→ Exercise instructions: Exclude images, then output the remaining data verbatim.

→ Provided data:
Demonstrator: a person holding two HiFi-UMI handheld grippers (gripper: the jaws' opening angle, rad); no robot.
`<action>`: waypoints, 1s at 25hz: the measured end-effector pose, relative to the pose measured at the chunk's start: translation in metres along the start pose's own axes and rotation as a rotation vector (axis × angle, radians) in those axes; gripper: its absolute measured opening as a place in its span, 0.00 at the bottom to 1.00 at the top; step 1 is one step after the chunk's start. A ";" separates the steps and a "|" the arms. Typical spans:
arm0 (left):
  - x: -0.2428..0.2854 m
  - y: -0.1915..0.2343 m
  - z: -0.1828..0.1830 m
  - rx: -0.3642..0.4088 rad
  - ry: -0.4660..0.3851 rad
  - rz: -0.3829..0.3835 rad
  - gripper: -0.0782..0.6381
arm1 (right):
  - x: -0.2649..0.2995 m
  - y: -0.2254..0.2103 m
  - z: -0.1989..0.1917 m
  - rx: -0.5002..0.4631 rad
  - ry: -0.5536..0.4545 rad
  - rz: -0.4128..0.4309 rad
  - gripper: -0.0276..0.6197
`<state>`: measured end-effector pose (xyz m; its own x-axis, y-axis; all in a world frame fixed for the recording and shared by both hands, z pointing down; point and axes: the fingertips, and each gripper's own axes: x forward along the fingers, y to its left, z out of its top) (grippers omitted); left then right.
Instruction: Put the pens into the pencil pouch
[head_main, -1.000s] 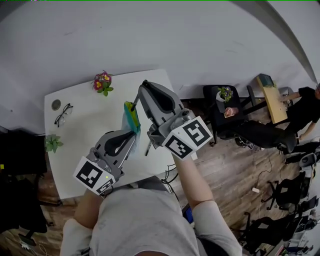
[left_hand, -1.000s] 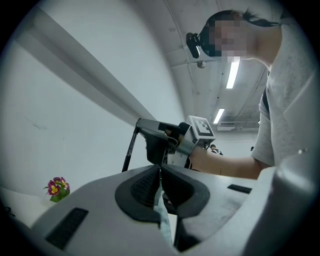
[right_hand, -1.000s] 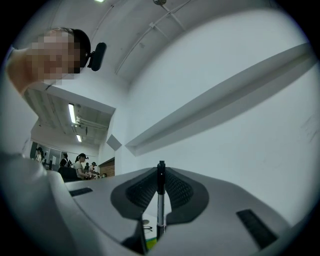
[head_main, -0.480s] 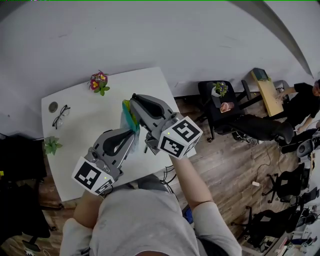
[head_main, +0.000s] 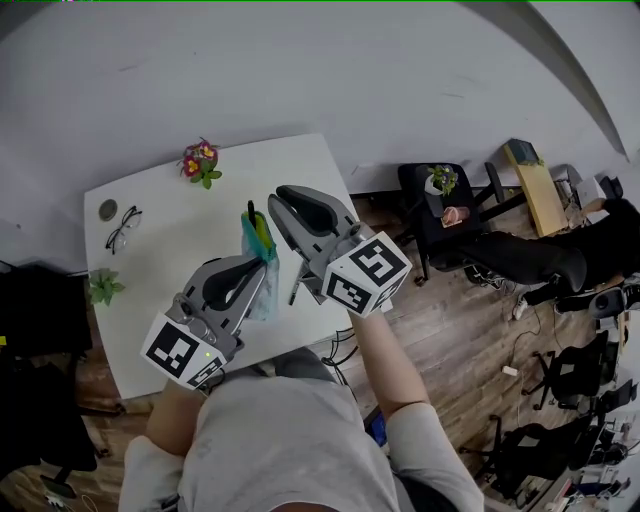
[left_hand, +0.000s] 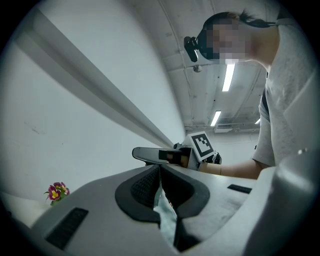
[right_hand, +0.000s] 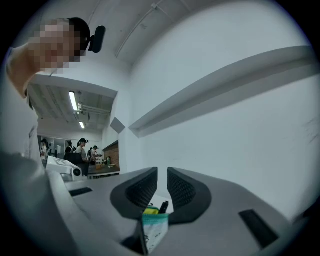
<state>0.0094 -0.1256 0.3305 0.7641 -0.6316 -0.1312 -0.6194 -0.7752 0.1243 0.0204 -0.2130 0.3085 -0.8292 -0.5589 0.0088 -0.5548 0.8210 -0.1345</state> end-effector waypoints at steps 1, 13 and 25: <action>-0.001 0.001 0.001 0.002 0.000 0.008 0.16 | -0.001 -0.004 -0.001 -0.014 0.011 -0.010 0.14; -0.019 0.027 0.000 0.004 -0.007 0.167 0.16 | -0.016 -0.041 -0.118 -0.268 0.415 -0.002 0.14; -0.026 0.040 -0.007 -0.001 -0.010 0.323 0.16 | -0.053 -0.034 -0.233 -0.631 0.814 0.379 0.14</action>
<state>-0.0335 -0.1399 0.3461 0.5259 -0.8452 -0.0949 -0.8296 -0.5343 0.1619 0.0680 -0.1843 0.5431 -0.6212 -0.2043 0.7566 0.0031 0.9648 0.2630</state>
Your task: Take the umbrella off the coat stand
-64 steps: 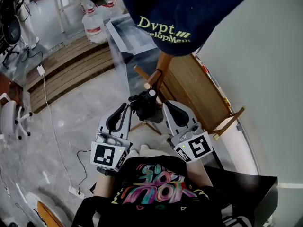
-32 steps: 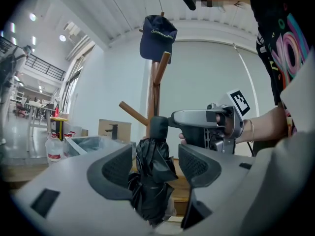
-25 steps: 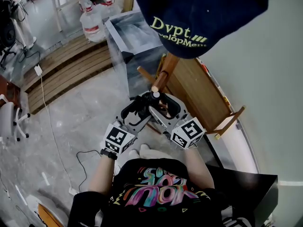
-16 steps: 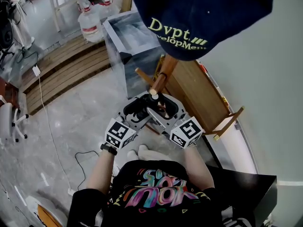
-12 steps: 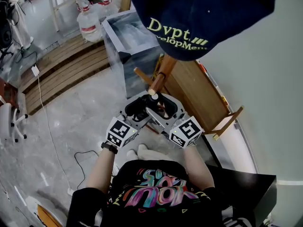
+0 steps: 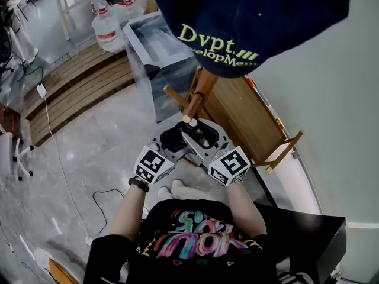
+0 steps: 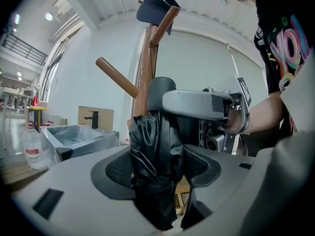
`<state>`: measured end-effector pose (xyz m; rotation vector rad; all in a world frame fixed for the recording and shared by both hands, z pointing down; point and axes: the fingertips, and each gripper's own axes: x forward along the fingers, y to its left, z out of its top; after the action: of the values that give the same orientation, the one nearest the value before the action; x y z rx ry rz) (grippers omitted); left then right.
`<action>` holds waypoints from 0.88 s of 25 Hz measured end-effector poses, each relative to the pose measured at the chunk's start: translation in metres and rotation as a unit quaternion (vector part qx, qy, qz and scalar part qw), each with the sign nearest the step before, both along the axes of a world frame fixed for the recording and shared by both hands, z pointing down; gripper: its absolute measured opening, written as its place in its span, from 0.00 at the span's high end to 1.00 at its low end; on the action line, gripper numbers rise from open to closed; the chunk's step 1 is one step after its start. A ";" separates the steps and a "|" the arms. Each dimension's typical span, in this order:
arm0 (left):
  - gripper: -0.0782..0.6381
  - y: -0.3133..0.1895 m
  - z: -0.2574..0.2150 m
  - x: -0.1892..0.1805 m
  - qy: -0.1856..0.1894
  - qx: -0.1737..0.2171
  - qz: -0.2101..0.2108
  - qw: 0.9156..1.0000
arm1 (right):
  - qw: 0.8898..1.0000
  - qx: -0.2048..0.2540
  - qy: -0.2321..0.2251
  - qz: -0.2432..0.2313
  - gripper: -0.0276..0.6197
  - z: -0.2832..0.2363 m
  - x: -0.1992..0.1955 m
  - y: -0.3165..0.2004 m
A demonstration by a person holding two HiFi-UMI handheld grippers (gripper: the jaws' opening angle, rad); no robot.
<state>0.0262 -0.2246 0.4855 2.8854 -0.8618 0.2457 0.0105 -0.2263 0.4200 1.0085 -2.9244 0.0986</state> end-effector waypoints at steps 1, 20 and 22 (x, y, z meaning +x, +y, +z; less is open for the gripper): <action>0.49 0.000 0.000 0.000 -0.001 0.001 0.001 1.000 | 1.000 0.000 -0.001 -0.001 0.65 0.000 0.000 0.000; 0.56 0.004 -0.021 -0.004 0.007 0.011 -0.001 1.000 | 0.999 0.013 -0.022 -0.025 0.65 -0.021 -0.002 0.005; 0.57 0.006 -0.025 -0.005 0.008 0.011 -0.002 1.000 | 0.999 0.016 -0.024 -0.027 0.65 -0.025 -0.003 0.007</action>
<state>0.0209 -0.2183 0.4604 2.9017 -0.8727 0.2149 0.0074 -0.2194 0.3946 0.9424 -3.0046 0.0758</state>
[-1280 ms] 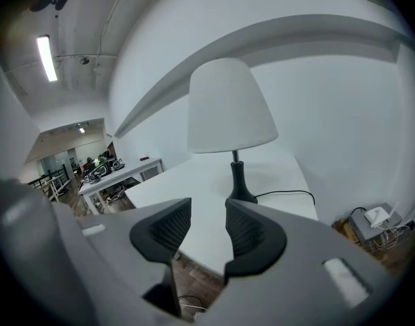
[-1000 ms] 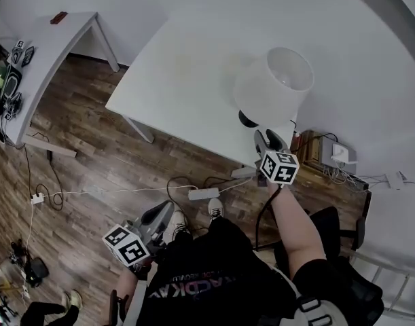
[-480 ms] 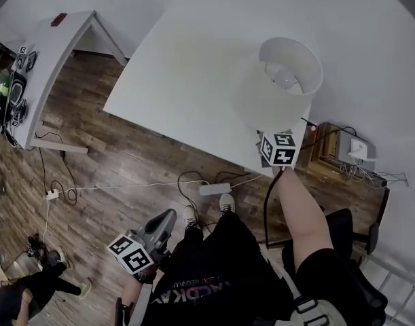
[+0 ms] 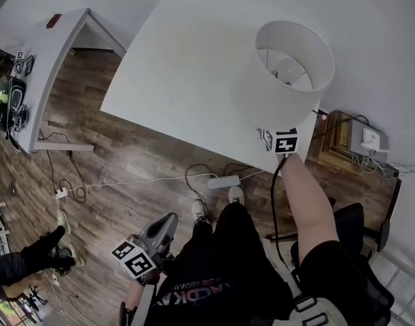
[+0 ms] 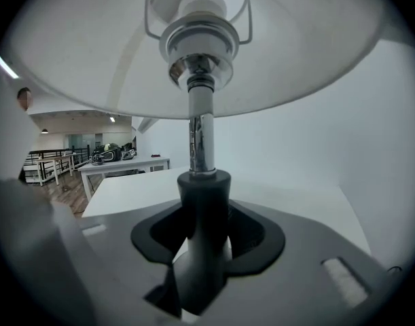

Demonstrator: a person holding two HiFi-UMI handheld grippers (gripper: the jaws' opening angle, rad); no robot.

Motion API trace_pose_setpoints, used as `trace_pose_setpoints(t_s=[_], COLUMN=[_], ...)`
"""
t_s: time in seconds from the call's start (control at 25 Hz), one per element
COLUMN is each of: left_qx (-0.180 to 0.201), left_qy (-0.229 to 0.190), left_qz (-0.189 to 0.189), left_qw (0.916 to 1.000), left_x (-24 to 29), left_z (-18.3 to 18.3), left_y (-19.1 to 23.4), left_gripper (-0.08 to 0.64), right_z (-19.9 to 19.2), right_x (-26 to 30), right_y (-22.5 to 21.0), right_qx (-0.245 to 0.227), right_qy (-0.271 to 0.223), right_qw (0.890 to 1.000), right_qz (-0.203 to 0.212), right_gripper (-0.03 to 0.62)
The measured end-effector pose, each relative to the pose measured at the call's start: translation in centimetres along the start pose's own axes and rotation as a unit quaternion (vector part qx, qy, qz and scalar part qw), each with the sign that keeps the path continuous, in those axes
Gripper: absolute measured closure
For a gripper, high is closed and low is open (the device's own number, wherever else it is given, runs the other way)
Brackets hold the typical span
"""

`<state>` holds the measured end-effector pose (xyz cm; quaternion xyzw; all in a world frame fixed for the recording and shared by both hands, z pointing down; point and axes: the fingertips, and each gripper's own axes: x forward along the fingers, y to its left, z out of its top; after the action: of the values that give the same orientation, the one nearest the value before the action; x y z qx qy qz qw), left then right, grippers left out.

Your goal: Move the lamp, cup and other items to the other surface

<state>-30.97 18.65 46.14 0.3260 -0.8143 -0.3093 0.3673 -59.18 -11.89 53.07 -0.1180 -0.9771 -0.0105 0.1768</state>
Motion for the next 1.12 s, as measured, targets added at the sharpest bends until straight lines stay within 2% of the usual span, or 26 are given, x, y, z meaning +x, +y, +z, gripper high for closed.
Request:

→ Response area:
Demonstrator: a person holding two HiFi-UMI handheld grippers (gripper: the jaws' opening angle, rad); no robot.
`<action>`: waypoints, 1s at 25hz: the measured end-effector pose, relative to the pose measured at the chunk's start: translation in metres along the start pose's own axes and rotation as a rotation vector (axis × angle, radians) in those axes; gripper: its absolute measured opening as a place in its span, 0.00 at the bottom to 1.00 at the top; step 1 is one step after the chunk's start. A ";" separates the steps and a "|" the arms. Typical spans:
arm0 (left):
  - x: -0.2428..0.2854 m
  - y: -0.1915..0.2343 m
  - z: -0.1828..0.1830 m
  - rx: -0.3642..0.4088 rad
  - ry: -0.4660..0.3851 rad
  - rz: -0.3829..0.3835 rad
  - gripper: -0.0782..0.6381
arm1 (right):
  - x: -0.2649..0.2995 m
  - y: -0.2254..0.2103 m
  - z: -0.1989..0.1917 m
  - rx: -0.5002..0.4631 rad
  - ry: -0.5536..0.4545 rad
  - rz: -0.4128..0.4309 rad
  - gripper: -0.0276..0.6197
`<state>`: measured end-effector pose (xyz m; its own x-axis, y-axis; all in a world frame fixed for the recording and shared by both hands, z pointing down; point and axes: the fingertips, and each gripper's own axes: x forward along the fingers, y to its left, z out of its top) (grippers omitted); left then right.
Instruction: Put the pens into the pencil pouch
[head_main, -1.000s] 
[left_hand, -1.000s] 
[right_hand, -1.000s] 
[head_main, -0.480s] 
[head_main, +0.000s] 
[left_hand, +0.000s] 
[right_hand, +0.000s] 
<state>0.0094 -0.1256 0.3305 0.7641 -0.6316 -0.1312 -0.6194 -0.7752 0.1243 0.0204 -0.2130 0.3085 -0.8292 -0.5589 0.0088 -0.5548 0.8210 -0.1345</state> end-effector waypoints at steps 1, 13 and 25: <action>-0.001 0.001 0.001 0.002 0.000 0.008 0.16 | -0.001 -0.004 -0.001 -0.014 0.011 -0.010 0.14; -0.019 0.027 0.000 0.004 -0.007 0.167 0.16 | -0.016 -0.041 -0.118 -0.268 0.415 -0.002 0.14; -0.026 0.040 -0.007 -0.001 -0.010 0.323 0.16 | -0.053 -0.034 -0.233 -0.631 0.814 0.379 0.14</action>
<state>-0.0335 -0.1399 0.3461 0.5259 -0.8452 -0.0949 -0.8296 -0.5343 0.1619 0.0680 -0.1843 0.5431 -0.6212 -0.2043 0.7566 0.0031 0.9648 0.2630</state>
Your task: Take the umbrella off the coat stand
-64 steps: 
-32 steps: 
-25 steps: 
-16 steps: 
-12 steps: 
+0 steps: 
+0 steps: 
`<state>`: measured end-effector pose (xyz m; rotation vector rad; all in a world frame fixed for the recording and shared by both hands, z pointing down; point and axes: the fingertips, and each gripper's own axes: x forward along the fingers, y to its left, z out of its top; after the action: of the values that give the same orientation, the one nearest the value before the action; x y z rx ry rz) (grippers omitted); left then right.
`<action>` holds waypoints from 0.88 s of 25 Hz measured end-effector poses, each relative to the pose measured at the chunk's start: translation in metres and rotation as a unit quaternion (vector part qx, qy, qz and scalar part qw), each with the sign nearest the step before, both along the axes of a world frame fixed for the recording and shared by both hands, z pointing down; gripper: its absolute measured opening, written as its place in its span, from 0.00 at the span's high end to 1.00 at its low end; on the action line, gripper numbers rise from open to closed; the chunk's step 1 is one step after its start. A ";" separates the steps and a "|" the arms. Each dimension's typical span, in this order:
arm0 (left):
  - gripper: -0.0782..0.6381
  - y: -0.3133..0.1895 m
  - z: -0.2574..0.2150 m
  - x: -0.1892..0.1805 m
  - qy: -0.1856..0.1894
  - qx: -0.1737..0.2171
  - qz: -0.2101..0.2108
  - qw: 0.9156..1.0000
arm1 (right):
  - qw: 0.8898..1.0000
  - qx: -0.2048..0.2540
  - qy: -0.2321..0.2251
  - qz: -0.2432..0.2313
  - gripper: -0.0276..0.6197
  - z: -0.2832..0.2363 m
  - x: -0.1992..0.1955 m
  - y: -0.3165..0.2004 m
A demonstration by a person holding two HiFi-UMI handheld grippers (gripper: the jaws' opening angle, rad); no robot.
<state>0.0262 -0.2246 0.4855 2.8854 -0.8618 0.2457 0.0105 -0.2263 0.4200 1.0085 -2.9244 0.0986</state> end-effector waypoints at steps 1, 20 and 22 (x, y, z meaning +x, +y, +z; less is open for the gripper): <action>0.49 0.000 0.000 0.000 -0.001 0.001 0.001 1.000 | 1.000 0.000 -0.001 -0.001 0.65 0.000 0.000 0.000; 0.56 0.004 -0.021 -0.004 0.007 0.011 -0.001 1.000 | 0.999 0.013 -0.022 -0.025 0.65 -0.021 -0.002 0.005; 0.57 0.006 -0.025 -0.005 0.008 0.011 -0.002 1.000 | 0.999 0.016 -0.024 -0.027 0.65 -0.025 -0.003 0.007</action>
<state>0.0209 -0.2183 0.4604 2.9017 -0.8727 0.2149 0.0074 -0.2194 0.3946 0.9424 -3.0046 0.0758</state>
[-1280 ms] 
[-1000 ms] 
[-480 ms] 
[+0 ms] 
[+0 ms] 

Demonstrator: a person holding two HiFi-UMI handheld grippers (gripper: the jaws' opening angle, rad); no robot.

Motion API trace_pose_setpoints, used as `trace_pose_setpoints(t_s=[_], COLUMN=[_], ...)`
"""
t_s: time in seconds from the call's start (control at 25 Hz), one per element
COLUMN is each of: left_qx (-0.180 to 0.201), left_qy (-0.229 to 0.190), left_qz (-0.189 to 0.189), left_qw (0.916 to 1.000), left_x (-24 to 29), left_z (-18.3 to 18.3), left_y (-19.1 to 23.4), left_gripper (-0.08 to 0.64), right_z (-19.9 to 19.2), right_x (-26 to 30), right_y (-22.5 to 21.0), right_qx (-0.245 to 0.227), right_qy (-0.271 to 0.223), right_qw (0.890 to 1.000), right_qz (-0.203 to 0.212), right_gripper (-0.03 to 0.62)
The measured end-effector pose, each relative to the pose measured at the call's start: translation in centimetres along the start pose's own axes and rotation as a unit quaternion (vector part qx, qy, qz and scalar part qw), each with the sign that keeps the path continuous, in those axes
Gripper: absolute measured closure
For a gripper, high is closed and low is open (the device's own number, wherever else it is given, runs the other way)
Brackets hold the typical span
"""

`<state>` holds the measured end-effector pose (xyz cm; quaternion xyzw; all in a world frame fixed for the recording and shared by both hands, z pointing down; point and axes: the fingertips, and each gripper's own axes: x forward along the fingers, y to its left, z out of its top; after the action: of the values that give the same orientation, the one nearest the value before the action; x y z qx qy qz qw), left then right, grippers left out.

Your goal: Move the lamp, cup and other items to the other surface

<state>-30.97 18.65 46.14 0.3260 -0.8143 -0.3093 0.3673 -59.18 -11.89 53.07 -0.1180 -0.9771 -0.0105 0.1768</state>
Motion for the next 1.12 s, as measured, targets added at the sharpest bends until straight lines stay within 2% of the usual span, or 26 are given, x, y, z meaning +x, +y, +z, gripper high for closed.
Request:

The output is finished, and nothing else is needed.